Perhaps the most used source for deriving prestige and status scores (e.g. ISEI, SIOPS, EGP) from occupational classifications are Harry Ganzeboom’s SPSS codes (Ganzeboom 2016), which he publishes on his website. The well-known Stata modules by John Hendrickx (2002, 2004) adapt these scripts in Stata.
Albeit these scripts being the most sophisticated mechanism publicly available to calculate prestige and status scores, the approach via syntax codes has two main shortcomings: (1) the necessarily complex architecture of those scripts makes it hard for users to fully comprehend the derivation process in its details; (2) currently, code for deriving prestige and status score variables from the latest ISCO-08 is available for SPSS only. Packages for other statistical platforms, such as R or SAS, also are only partially available.
We present a Stata module which tries to overcome these issues.

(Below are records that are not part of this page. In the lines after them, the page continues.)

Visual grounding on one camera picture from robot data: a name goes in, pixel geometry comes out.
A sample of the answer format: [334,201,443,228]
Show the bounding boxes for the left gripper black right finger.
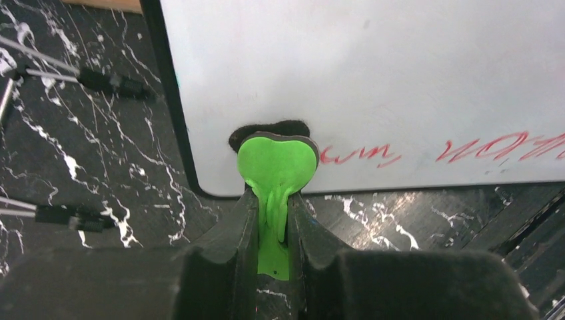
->
[287,194,538,319]

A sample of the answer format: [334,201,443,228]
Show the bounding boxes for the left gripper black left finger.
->
[1,190,259,319]

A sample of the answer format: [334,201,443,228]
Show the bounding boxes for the green whiteboard eraser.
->
[228,120,320,281]

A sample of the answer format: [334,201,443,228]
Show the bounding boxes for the small whiteboard red writing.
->
[141,1,564,197]

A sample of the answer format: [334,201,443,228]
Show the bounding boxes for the wooden board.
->
[62,0,142,14]

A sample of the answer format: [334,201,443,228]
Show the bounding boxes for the black wire easel stand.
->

By creating a framework that establishes all variables’ derivation via lookup tables, the whole process becomes more flexible. This approach can produce the same results as the established way of using Harry Ganzeboom’s SPSS or John Hendrickx Stata codes, when used with the appropriate lookup tables delivered within the package. However, several benefits emerge from the concept of lookup tables: The end user can easily understand why a certain code led to a certain status score by having a detailed look at the tables. Additionally, he can customize the whole process to his needs by using self-administered lookup tables, either by only slightly adapting the original tables, or by interchanging the lookup information with completely different tables.
Using the latter path, the full flexibility of the lookup table approach leads to considerable advantages. Not only does it enable the user to derive other than the “standard” prestige or status scores, like the Magnitude Prestige Scale (MPS) or Blossfeld’s occupational classification (BLK). Our approach also gives the possibility to run the derivation process from totally different input, from national classifications (like the German KldB) up to bare answers from surveys. It also makes it possible to create cross-walk tables between classifications. Thereby, error checking and reporting, as well as the possibility of “inline documentation” of the derivation process (by citation of the lookup tables) and (multilingual) labeling of values, is handled by the Stata procedure in a structured, standard way. User defined lookup tables can, when properly documented, be submitted to the authors and become part of the package and its documentation.
Finally, our approach of using lookup tables for variable derivation can be ported to other statistical software platforms, like SPSS, R or SAS. All tables are convertible between platforms, so that only the program logic of the derivation process has to be translated into the specific platform’s language. This can eventually lead to a default way of deriving occupational scores from classifications across different software platforms and harmonization of these variables between surveys producing research data, such as NEPS, SOEP or PASS.